最後に、同書に載っていた、ベジタリアン流の骨粗しょう症を防ぐ、食品と運動(1―6)をご紹介します(205―206ページ)。

(1)肉食をやめ、酪農製品を食べすぎないこと。骨の成長に重要なカルシウム源は、酪農製品に頼らなくても多数ある。例えば葉菜(ケール、スイスフダンソウ、ブロッコリー、ホウレンソウ、海草)、糖みつ、ミネラルウォーター、豆と豆製品、カルシウムで固めた豆腐、ゴマとそのペースト(タヒニ)、カボチャやヒマワリの種子、イナゴマメ、乾燥イチジク、干しブドウ、干しアンズ、アーモンド、ナッツ、かゆ(オートミルなどの)

(2)運動を十分にすること。特に重要なのは体重をかけるもので、たとえば歩く、ダンスなどである。水泳は体重をかけないので、体重をかける運動よりも効果は低いとみられる。

(3)喫煙、カフェイン飲料、過度のアルコールを避ける。

(4)日光を規則的に浴びること。カルシウムの吸収に必須のビタミンDを生成させるため。

(5)常用薬でカルシウム損失を招くことがある。アルミニウム含有の制酸剤などを長期間使用すると、カルシウムと硫黄の新陳代謝が阻害され骨の異常が生じる可能性がある。
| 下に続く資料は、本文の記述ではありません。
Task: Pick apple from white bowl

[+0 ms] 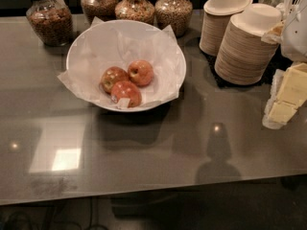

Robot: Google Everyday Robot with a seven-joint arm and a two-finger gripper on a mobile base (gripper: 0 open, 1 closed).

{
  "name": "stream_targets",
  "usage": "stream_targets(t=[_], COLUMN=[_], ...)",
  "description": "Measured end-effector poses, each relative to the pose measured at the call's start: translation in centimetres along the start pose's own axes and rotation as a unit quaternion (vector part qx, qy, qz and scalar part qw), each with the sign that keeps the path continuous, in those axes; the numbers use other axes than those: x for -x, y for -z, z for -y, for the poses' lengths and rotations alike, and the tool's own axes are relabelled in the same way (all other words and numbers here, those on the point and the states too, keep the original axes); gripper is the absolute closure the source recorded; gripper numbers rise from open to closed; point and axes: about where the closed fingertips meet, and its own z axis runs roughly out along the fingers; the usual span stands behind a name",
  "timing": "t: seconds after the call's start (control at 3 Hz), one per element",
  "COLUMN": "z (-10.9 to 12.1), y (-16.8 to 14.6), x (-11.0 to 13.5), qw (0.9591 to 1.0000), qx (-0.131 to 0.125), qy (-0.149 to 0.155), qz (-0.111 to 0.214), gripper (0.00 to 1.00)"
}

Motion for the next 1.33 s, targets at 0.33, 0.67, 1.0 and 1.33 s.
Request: stream_targets(t=[0.33, 0.67, 1.0, 1.33], z=[1.0, 2.6, 4.0, 4.6], y=[-0.7, -1.3, -1.9, -1.6], x=[2.3, 7.0, 11.1, 14.9], qw=[0.9983, 0.9892, 0.9750, 0.9608], qx=[0.001, -0.004, 0.008, 0.016], qy=[0.013, 0.058, 0.095, 0.136], qz=[0.056, 0.135, 0.201, 0.241], gripper=[0.00, 0.00, 0.00, 0.00])
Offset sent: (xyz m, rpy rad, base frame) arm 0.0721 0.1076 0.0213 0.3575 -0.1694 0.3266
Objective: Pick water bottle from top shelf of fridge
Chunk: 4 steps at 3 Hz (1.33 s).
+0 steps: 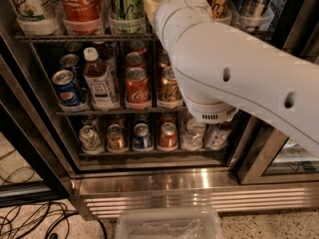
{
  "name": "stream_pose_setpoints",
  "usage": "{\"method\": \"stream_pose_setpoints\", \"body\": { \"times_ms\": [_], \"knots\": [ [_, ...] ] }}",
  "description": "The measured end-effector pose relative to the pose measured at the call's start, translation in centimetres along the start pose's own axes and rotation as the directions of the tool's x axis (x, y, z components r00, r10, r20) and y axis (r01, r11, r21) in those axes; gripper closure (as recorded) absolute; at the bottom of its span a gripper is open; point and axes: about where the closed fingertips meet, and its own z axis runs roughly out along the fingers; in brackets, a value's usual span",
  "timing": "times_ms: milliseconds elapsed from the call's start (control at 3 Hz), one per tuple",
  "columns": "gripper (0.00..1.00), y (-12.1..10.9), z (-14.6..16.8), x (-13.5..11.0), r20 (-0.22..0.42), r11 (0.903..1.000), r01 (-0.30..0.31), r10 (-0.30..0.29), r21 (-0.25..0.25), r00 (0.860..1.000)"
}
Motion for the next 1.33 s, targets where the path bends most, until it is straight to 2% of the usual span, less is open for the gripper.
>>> {"method": "stream_pose_setpoints", "body": {
  "times_ms": [333,667,1000,1333],
  "knots": [
    [0.37,0.4,0.59,0.23,-0.006,1.0,0.004,-0.004,-0.009,1.0],
    [0.56,0.36,1.0,0.65,-0.016,1.0,0.006,-0.006,-0.007,1.0],
    [0.79,0.39,1.19,0.84,-0.024,0.9999,0.003,-0.003,-0.011,1.0],
    [1.0,0.66,1.3,0.83,-0.032,0.9995,-0.01,0.009,-0.03,0.999]
  ]
}}
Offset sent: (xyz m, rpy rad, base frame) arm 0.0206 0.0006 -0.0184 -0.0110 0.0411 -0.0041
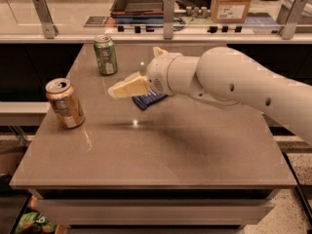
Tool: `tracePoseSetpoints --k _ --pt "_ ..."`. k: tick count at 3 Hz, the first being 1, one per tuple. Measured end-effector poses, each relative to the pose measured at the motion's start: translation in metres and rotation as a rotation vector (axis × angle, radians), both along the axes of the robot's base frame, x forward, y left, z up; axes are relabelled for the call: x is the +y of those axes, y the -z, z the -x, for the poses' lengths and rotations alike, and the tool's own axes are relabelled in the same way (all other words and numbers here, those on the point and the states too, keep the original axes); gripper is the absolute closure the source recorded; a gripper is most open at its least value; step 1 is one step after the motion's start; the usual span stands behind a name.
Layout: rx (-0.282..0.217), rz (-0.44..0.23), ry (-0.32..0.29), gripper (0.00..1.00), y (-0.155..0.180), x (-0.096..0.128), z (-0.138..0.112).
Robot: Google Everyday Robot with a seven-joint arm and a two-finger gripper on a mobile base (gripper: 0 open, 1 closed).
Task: Knock green can over
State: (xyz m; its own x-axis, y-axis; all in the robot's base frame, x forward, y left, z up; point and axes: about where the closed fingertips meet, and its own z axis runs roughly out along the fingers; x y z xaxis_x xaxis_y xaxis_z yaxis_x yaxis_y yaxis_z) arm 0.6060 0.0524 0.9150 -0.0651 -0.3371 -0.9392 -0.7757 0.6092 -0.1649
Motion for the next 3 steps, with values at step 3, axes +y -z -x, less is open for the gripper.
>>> tracePoseSetpoints --k 3 --pt "0.004 -0.103 -0.035 0.0 0.021 0.032 -0.043"
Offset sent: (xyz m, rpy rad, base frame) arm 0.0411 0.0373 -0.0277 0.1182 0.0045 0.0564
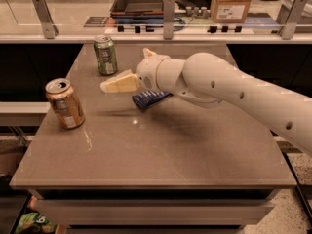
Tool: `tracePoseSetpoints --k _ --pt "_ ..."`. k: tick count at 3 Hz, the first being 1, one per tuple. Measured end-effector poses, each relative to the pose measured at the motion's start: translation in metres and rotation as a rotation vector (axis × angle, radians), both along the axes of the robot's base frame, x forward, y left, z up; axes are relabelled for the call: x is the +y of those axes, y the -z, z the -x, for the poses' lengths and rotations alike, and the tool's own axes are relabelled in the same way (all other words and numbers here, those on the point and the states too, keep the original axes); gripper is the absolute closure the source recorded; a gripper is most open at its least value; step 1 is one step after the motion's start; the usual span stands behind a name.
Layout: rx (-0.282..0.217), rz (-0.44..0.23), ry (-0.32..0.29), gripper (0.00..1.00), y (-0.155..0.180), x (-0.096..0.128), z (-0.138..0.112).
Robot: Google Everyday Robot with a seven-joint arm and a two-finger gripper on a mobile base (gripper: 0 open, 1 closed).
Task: Knock green can over
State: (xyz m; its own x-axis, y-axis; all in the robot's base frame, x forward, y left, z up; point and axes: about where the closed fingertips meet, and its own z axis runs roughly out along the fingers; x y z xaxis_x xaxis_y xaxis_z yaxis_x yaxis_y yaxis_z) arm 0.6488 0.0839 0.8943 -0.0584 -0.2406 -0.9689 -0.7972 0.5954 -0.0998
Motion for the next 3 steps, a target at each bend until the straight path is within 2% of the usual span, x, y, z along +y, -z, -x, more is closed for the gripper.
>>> tracePoseSetpoints --k 1,3 --pt "-0.003 -0.012 0.018 0.0 0.001 0.006 -0.029" --pt "-0.015 -0.019 0.01 0.0 0.001 0.026 -0.058"
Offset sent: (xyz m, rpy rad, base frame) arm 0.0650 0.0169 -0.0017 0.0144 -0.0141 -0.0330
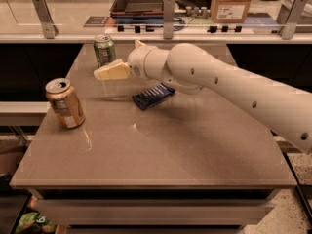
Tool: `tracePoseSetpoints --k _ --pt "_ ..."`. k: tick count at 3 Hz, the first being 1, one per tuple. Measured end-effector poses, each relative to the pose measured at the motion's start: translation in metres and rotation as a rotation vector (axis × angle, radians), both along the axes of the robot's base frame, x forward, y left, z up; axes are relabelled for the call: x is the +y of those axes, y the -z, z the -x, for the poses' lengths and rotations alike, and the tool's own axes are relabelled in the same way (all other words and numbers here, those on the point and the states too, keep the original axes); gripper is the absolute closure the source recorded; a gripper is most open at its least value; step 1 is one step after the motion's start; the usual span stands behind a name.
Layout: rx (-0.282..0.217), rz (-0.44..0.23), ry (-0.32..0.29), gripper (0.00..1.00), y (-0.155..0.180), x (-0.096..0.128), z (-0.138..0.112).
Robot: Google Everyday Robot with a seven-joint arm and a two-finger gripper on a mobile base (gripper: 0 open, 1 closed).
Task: Knock green can over
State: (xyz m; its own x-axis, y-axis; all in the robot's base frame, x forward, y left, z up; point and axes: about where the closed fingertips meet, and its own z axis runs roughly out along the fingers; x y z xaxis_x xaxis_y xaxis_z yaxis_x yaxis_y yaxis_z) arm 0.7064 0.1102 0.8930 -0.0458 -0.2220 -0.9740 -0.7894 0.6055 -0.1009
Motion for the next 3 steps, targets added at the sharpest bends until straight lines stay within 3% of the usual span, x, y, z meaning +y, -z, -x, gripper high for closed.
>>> tracePoseSetpoints --k 3 --pt "-0.009 -0.06 -0.038 0.0 0.003 0.033 -0.026"
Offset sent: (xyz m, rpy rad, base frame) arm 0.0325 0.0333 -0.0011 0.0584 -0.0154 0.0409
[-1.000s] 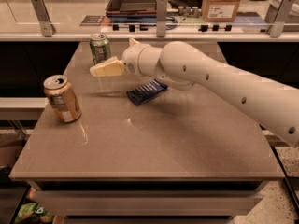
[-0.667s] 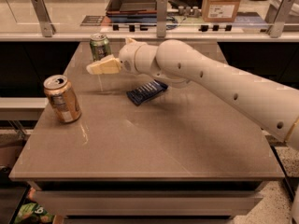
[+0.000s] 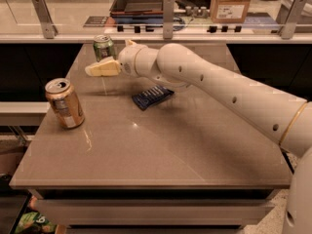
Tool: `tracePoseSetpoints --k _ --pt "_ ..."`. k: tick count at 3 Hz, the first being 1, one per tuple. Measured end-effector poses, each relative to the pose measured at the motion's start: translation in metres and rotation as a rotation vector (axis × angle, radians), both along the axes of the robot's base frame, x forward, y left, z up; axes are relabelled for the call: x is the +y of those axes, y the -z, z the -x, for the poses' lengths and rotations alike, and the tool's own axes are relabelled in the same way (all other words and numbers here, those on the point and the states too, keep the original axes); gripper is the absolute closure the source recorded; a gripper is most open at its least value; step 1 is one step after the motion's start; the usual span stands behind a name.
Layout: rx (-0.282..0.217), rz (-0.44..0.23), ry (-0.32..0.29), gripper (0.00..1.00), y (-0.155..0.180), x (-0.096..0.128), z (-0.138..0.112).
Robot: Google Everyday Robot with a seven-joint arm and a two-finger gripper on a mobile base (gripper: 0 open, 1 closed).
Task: Knock green can over
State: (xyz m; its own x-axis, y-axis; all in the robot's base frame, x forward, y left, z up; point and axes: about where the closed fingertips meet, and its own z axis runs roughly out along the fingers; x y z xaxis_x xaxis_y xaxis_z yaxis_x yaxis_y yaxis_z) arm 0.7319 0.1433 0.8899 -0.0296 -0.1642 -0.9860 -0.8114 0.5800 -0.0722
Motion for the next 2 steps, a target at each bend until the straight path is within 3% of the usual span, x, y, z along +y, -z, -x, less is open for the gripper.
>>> tracePoseSetpoints --k 1,2 --pt "0.009 -0.018 -0.007 0.0 0.0047 0.0074 -0.0024" --pt "0.01 -0.021 -0.008 0.15 0.0072 0.0107 -0.0032"
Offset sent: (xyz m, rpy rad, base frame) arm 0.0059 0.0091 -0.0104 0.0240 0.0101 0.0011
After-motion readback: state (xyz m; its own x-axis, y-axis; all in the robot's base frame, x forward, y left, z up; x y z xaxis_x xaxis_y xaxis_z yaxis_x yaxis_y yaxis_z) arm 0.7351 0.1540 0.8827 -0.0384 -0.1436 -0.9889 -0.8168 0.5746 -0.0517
(6)カルシウムを補給したければ、炭酸カルシウムが良い。含有率が40%と高く、価格も安い。

(2006年7月17日)


[2015年10月9日追記]この問題を作ってから9年以上経ちましたが、私は基本的にベジタリアンより厳しいビーガン(vegan、乳製品、魚介類も避ける)の食事制限を続けてきた結果、体重はこの間に8kg位減り、血圧もかなり下がってきて、脂肪肝の傾向はありますがそれ以外の成人病にはかかっていません。ビーガンになることにした理由については上記の答えのほかに、「最近気付いたこと」の「わたしがベジタリアンになることにした五つの理由」もご参照ください。また、乳製品を避けるようになったのは、牛乳と乳製品が乳がんと前立腺がんの根本原因であるという報告があったためです。この点については、問題93(健康)と「最近気付いたこと」の「問題93(健康)で触れた「乳がん死亡率」について、山梨医科大学名誉教授・佐藤章夫様がメールでご説明下さいました」をご参照ください。それにしてもこれほど明白なベジタリアンのメリットが報告されていながら、日本にはほとんどベジタリアンはいないというのは不思議です。そんなわけで、日本に長い外国人から"You are the first Japanese vegetarian I've ever seen."と言われたことがこれまで3回ありました。毎回"You are the first/second/third person who told me so."などというと結構受けました。